Conservation officers in Fort St. John say a flurry of public tips has them zeroing in on a suspect seen in a video jumping on and riding a moose trying to cross a northern lake.
David Vince says officers have received several “solid tips” since the video was posted to YouTube and went viral across the continent on Monday racking up more than 700,000 views. A full-time investigator has been assigned to the case,
“Based on our tips, we’re confident that we’re going to bring some people to task on it,” Vince said Tuesday morning.
He added: “We haven’t had this much public support pretty much for any file, but this one here we’re getting scads of phone calls.”
Investigators have so far traced the incident to Tuchodi Lake, about 145 kilometres southwest of Fort Nelson in the Muskwa-Kechika Management Area, and believe it to have taken place last July.
The video shows a boat approaching a lone cow moose trying to cross the lake. The boat gets close enough for a man to jump on the moose, which quickly changes directions in an attempt to run to shore.
“She’s just terrified of this incident. Normally they would turn on you and protect themselves,” said Vince.
“I myself have experienced and seen elk and moose crossing rivers, it’s a beautiful sight. You really come close to nature because you can watch them swim, and usually they have their little ones with them or it’s a whole herd.
“But, to actually physically chase that animal up the lake until they could get into deeper water to make her swim, I’ve never seen anything like that, ever,” he said.

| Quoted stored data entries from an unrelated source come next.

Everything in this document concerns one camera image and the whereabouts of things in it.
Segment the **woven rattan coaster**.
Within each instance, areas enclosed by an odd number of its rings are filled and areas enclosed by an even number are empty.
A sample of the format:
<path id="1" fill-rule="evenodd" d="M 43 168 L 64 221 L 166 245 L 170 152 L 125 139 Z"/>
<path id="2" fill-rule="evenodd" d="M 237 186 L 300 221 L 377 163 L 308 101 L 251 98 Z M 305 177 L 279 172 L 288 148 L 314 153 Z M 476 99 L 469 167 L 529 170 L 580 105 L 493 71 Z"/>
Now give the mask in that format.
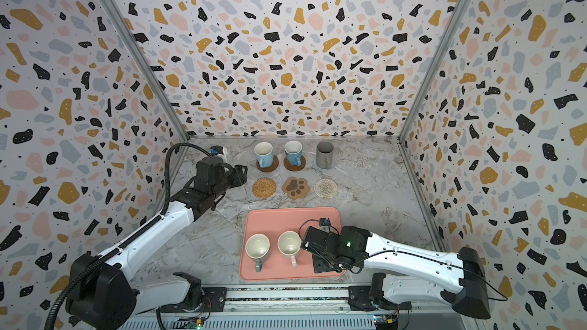
<path id="1" fill-rule="evenodd" d="M 260 199 L 267 199 L 277 191 L 277 184 L 270 178 L 261 178 L 254 182 L 252 193 Z"/>

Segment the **brown wooden coaster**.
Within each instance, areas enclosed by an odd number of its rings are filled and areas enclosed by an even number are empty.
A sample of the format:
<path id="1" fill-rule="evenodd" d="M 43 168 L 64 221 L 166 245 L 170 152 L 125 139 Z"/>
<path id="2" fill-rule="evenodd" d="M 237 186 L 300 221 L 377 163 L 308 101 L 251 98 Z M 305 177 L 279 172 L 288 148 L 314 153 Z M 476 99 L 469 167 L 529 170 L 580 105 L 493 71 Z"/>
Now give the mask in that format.
<path id="1" fill-rule="evenodd" d="M 284 166 L 289 171 L 293 171 L 293 172 L 302 171 L 305 168 L 306 164 L 307 164 L 306 158 L 304 157 L 304 155 L 301 156 L 301 165 L 300 166 L 293 165 L 289 162 L 287 157 L 284 158 Z"/>
<path id="2" fill-rule="evenodd" d="M 261 167 L 259 161 L 256 161 L 256 167 L 258 170 L 260 170 L 263 173 L 270 173 L 272 171 L 275 171 L 279 166 L 279 160 L 277 156 L 273 157 L 273 162 L 269 167 Z"/>

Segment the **pink handled cream mug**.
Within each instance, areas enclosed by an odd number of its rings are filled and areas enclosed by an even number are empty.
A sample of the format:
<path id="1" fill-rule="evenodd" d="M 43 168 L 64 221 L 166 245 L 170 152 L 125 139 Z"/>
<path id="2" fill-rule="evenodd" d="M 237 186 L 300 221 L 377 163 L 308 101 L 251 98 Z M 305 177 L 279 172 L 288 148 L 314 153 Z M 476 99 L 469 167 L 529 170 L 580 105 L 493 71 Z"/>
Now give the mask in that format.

According to a report in the Calgary Sun, the video was posted to YouTube by Wolf Tracker B.C., an “outdoor enthusiast” who asked to remain anonymous, and who captured the video from Facebook along with several other similar clips.
Those clips, along with names and links to Facebook profiles were preserved for evidence, according the Sun report.
Under the provincial Wildlife Act, harassment of wildlife can come with a fine of up to $100,000 or a year in jail, or both.
Vince is asking anyone with information to call 1-877-952-7277.
“We’d really like the people involved to come forward, pony up and say. ‘Listen, I did this, let’s not waste anymore of the COs time, let’s just deal with what I’ve done,'” Vince said.